= James Bohary =

American painter

James Bohary (born 1940 in Brooklyn, New York) is an American abstract expressionist painter. He was born to an English mother (Alice Wood born in Bolton Lancashire in 1907) and an Indonesian father William. He has studied graphic design, illustration, drawing, as well as art education (B.S. from New York University). He emerged from the New York Studio School in 1969, where he studied painting and drawing with Philip Guston. His influences include prehistoric art, Sassetta, Rembrandt, Cézanne, and Willem de Kooning.
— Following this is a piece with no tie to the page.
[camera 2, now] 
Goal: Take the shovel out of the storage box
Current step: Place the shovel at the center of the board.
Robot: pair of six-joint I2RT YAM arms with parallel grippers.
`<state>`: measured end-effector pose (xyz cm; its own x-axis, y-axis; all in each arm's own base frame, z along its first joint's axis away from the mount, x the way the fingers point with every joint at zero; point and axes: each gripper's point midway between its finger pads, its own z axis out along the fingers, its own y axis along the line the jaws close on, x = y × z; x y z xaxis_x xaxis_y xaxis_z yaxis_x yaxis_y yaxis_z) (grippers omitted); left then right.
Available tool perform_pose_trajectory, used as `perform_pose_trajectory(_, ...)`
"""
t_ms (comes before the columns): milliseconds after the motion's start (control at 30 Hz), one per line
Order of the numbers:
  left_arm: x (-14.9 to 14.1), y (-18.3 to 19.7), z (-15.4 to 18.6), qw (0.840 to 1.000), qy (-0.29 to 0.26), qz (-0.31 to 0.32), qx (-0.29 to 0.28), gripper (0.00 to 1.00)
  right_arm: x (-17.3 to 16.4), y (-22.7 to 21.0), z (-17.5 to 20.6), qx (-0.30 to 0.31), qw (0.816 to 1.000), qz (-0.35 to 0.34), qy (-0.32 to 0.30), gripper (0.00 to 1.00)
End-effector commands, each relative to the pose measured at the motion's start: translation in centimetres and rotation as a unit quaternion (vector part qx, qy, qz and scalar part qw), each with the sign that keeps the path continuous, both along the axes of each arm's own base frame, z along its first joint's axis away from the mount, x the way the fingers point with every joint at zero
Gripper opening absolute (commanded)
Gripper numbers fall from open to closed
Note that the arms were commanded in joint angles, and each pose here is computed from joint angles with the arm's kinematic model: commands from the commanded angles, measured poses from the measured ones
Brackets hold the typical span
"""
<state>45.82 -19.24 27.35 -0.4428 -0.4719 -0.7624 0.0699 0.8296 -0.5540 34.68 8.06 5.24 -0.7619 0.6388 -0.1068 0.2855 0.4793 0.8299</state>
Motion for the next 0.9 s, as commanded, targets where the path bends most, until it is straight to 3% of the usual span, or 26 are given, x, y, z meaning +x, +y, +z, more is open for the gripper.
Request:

His paintings, including the new ones, exemplify many characteristics of the abstract expressionism of the modernist period. They are painted in thick, multilayered impastos, gestural, heavily textured, and sometimes with a sense of horror vacui with gestural details extending over every area of the painting. His working methods involve years of building dense masses of oil paint. A wet-in-wet layer is allowed to rest, sometimes over a long period, then more layers are added.

His paintings can be found in the following museums: the Corcoran Gallery of Art in Washington, D.C., the Hood Museum of Art in Hanover, New Hampshire, the National Academy of Design in New York City, the Snite Museum of Art at Notre Dame University, the Wellesley College Museum, and the Indiana University Art Museum.
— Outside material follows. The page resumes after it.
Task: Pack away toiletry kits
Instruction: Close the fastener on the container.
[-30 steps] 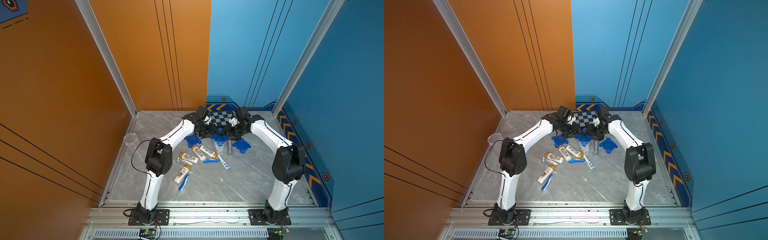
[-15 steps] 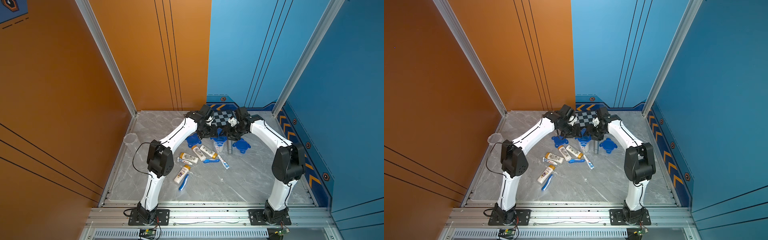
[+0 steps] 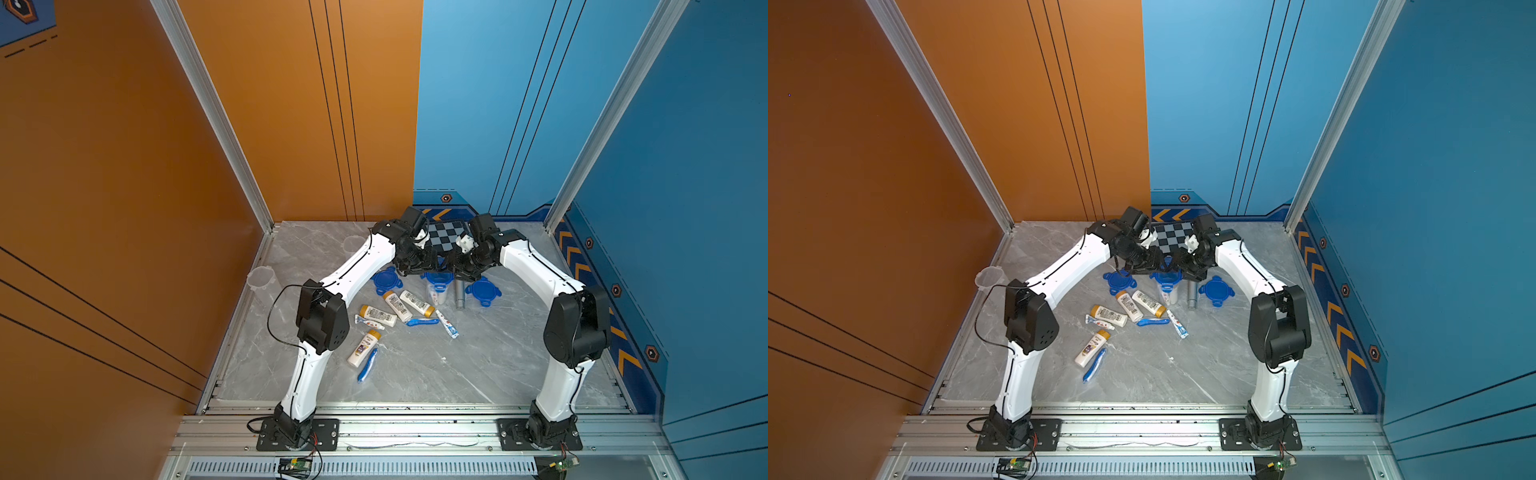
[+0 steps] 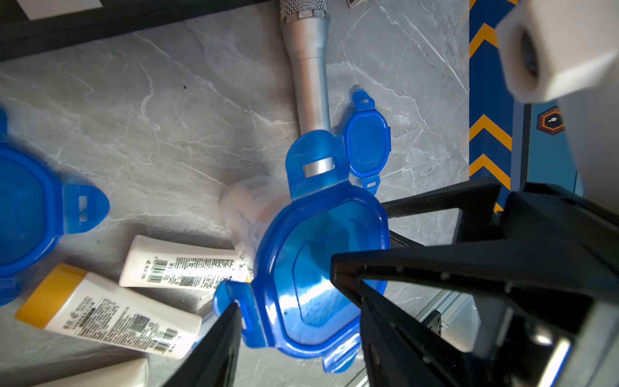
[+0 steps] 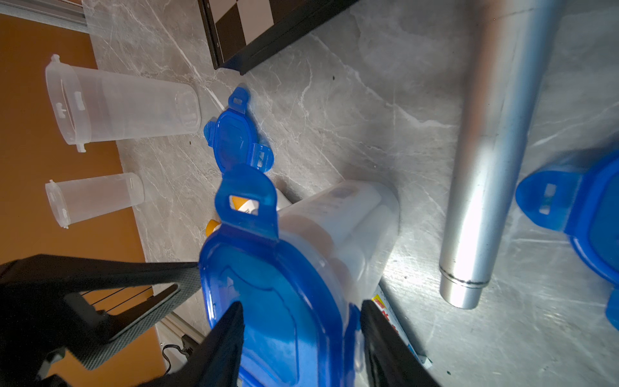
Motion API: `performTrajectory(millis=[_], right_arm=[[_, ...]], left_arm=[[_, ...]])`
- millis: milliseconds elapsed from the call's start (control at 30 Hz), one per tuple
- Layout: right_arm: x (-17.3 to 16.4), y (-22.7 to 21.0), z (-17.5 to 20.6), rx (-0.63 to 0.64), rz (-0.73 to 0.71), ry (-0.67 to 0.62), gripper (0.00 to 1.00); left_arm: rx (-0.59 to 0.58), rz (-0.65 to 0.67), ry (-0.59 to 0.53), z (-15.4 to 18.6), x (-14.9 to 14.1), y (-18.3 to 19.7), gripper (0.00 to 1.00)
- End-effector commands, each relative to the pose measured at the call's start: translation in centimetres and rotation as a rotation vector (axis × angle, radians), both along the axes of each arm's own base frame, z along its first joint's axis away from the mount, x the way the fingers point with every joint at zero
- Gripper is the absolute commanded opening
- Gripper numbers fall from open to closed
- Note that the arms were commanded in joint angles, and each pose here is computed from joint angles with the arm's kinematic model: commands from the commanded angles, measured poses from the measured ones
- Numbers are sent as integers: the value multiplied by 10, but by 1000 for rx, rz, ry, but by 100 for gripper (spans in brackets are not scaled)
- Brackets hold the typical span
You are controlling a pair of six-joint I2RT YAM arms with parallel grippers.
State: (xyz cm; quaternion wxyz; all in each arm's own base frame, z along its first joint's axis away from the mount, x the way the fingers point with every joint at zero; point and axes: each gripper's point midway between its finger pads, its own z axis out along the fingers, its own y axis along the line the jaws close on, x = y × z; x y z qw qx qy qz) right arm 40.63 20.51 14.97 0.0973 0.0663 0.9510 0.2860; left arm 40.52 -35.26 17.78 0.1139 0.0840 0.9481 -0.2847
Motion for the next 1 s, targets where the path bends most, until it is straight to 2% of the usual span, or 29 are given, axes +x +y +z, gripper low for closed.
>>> performTrajectory(millis=[0, 333, 633, 767, 967], right_arm=[[-36, -14, -58, -150, 17, 200, 57], [-33, -13, -59, -144, 19, 202, 57], [-34, -12, -61, -145, 23, 210, 57], [-34, -12, -62, -145, 22, 214, 57], [-35, -10, -63, -141, 25, 216, 57]], left_arm=[[-19, -5, 52, -12, -4, -4, 58], [-4, -4, 82, -24, -9, -3, 58], [-97, -2, 93, -17, -7, -17, 57], [-180, 11, 116, -15, -5, -27, 56], [-218, 21, 129, -17, -3, -31, 56]])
Bohary has received numerous awards, including the American Academy & Institute of Arts and Letters Award (1985) and Certificate of Merit, National Academy of Design (1993). He was elected as a Full Member of the National Academy of Design (1994).

He has taught at such schools as Queens College, Parsons School of Fine Arts, New York Studio School, Binghamton University (where he still teaches) and Dartmouth College.